■ **WORK REQUEST**: Could you write out the opening lines of the data, word for word, stopping after the line that contains "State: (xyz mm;"?

■ **DATA EXTRACT**:

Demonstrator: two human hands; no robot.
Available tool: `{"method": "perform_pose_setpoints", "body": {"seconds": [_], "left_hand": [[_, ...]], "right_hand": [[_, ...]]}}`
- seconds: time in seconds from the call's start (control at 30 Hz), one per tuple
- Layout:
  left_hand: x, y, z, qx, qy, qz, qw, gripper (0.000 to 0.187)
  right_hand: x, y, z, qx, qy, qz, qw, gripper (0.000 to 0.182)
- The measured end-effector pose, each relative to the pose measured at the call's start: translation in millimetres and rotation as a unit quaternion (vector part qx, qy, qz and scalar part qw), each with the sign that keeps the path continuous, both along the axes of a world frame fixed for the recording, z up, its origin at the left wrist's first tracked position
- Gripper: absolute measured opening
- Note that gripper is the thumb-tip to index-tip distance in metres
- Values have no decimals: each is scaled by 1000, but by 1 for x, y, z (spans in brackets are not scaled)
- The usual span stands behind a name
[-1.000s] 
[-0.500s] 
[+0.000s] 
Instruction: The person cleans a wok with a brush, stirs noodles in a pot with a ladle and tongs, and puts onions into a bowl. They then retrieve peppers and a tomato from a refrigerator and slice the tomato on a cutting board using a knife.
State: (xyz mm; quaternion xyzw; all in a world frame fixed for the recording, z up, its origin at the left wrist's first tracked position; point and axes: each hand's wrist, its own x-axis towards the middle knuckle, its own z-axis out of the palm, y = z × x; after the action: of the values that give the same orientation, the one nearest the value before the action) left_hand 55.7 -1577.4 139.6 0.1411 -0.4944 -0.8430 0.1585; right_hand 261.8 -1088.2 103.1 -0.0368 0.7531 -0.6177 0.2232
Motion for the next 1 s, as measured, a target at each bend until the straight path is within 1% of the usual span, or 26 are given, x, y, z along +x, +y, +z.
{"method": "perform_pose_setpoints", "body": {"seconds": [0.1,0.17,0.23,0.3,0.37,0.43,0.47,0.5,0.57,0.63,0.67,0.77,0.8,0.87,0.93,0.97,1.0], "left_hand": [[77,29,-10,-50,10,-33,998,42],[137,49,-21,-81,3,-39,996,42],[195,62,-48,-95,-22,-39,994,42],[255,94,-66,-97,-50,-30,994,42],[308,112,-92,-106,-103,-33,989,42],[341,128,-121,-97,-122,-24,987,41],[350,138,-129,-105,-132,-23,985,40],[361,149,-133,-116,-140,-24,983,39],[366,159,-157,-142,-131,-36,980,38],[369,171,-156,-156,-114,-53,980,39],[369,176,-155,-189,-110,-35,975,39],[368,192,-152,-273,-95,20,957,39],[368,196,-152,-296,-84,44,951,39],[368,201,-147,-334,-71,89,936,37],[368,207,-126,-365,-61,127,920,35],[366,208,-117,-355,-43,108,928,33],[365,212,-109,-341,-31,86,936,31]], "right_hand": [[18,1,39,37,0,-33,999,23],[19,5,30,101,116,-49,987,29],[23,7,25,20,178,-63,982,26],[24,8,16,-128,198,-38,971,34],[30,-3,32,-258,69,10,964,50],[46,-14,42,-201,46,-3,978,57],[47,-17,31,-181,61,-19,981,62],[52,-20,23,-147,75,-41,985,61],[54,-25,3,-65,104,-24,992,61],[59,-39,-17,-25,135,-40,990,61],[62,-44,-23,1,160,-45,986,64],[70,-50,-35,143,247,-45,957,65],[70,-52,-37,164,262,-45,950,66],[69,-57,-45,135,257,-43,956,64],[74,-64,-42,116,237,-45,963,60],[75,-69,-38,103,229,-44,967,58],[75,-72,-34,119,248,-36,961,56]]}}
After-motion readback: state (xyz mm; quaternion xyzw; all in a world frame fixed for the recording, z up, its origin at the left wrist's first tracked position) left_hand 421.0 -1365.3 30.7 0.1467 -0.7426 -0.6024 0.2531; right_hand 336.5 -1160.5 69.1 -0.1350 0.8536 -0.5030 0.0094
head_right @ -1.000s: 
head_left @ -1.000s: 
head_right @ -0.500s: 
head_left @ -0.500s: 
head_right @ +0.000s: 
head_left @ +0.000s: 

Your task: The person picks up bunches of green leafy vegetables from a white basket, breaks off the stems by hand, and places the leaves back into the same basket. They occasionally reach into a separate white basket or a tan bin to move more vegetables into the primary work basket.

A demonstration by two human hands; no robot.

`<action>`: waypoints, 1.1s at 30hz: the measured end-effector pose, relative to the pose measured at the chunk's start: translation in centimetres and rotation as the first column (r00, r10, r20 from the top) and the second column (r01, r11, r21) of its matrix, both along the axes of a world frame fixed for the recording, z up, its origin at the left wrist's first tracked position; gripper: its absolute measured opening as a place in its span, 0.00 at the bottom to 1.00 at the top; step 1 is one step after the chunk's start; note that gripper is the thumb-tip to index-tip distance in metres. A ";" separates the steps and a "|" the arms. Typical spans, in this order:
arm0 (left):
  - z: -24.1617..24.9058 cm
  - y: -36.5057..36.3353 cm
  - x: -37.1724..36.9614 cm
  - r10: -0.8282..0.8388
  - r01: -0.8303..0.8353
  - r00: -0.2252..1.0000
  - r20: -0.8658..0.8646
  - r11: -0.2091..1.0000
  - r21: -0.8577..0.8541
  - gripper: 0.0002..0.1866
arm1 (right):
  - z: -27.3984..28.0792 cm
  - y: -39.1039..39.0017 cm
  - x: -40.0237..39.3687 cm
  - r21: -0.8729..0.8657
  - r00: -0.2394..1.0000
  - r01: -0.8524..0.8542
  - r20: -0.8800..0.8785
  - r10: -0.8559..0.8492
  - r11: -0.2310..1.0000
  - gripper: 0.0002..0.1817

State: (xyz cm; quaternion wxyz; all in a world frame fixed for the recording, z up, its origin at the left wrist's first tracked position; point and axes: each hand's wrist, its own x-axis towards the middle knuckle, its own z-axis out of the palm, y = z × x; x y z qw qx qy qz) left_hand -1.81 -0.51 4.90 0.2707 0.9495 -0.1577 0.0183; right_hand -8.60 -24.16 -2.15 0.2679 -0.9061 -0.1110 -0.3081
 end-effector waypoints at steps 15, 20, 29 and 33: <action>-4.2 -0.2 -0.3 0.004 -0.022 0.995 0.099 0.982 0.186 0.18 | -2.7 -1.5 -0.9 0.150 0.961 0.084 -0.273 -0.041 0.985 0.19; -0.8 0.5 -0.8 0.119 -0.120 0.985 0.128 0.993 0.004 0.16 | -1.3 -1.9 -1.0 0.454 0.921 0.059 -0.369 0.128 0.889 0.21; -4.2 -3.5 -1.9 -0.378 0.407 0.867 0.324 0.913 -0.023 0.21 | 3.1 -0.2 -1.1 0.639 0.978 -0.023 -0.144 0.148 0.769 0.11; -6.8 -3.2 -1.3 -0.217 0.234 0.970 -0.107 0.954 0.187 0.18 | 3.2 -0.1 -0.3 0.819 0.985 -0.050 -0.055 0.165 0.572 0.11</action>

■ **THE COMPLETED TASK**:
Demonstrator: two human hands; no robot.
Available tool: `{"method": "perform_pose_setpoints", "body": {"seconds": [_], "left_hand": [[_, ...]], "right_hand": [[_, ...]]}}`
- seconds: time in seconds from the call's start (control at 30 Hz), one per tuple
- Layout:
  left_hand: x, y, z, qx, qy, qz, qw, gripper (0.000 to 0.187)
  right_hand: x, y, z, qx, qy, qz, qw, gripper (0.000 to 0.182)
- The measured end-effector pose, each relative to the pose measured at the call's start: translation in millimetres and rotation as a unit quaternion (vector part qx, qy, qz and scalar part qw), each with the sign that keeps the path continuous, both along the axes of a world frame fixed for the recording, z up, its origin at the left wrist's first tracked position
- Gripper: absolute measured opening
- Note that gripper is the thumb-tip to index-tip distance in metres
- Values have no decimals: each is scaled by 1000, but by 1 for x, y, z (spans in brackets are not scaled)
- The usual span stands behind a name
[-1.000s] 
[-0.500s] 
[+0.000s] 
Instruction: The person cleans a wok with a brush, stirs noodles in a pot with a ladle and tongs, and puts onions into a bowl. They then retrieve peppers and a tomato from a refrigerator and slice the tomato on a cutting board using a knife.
State: (xyz mm; quaternion xyzw; all in a world frame fixed for the recording, z up, its origin at the left wrist's first tracked position; point and axes: each hand's wrist, its own x-axis towards the middle knuckle, its own z-axis out of the palm, y = z × x; after the action: of the values that give the same orientation, the one nearest the value before the action) left_hand 55.7 -1577.4 139.6 0.1411 -0.4944 -0.8430 0.1585; right_hand 261.8 -1088.2 103.1 -0.0368 0.7531 -0.6177 0.2232

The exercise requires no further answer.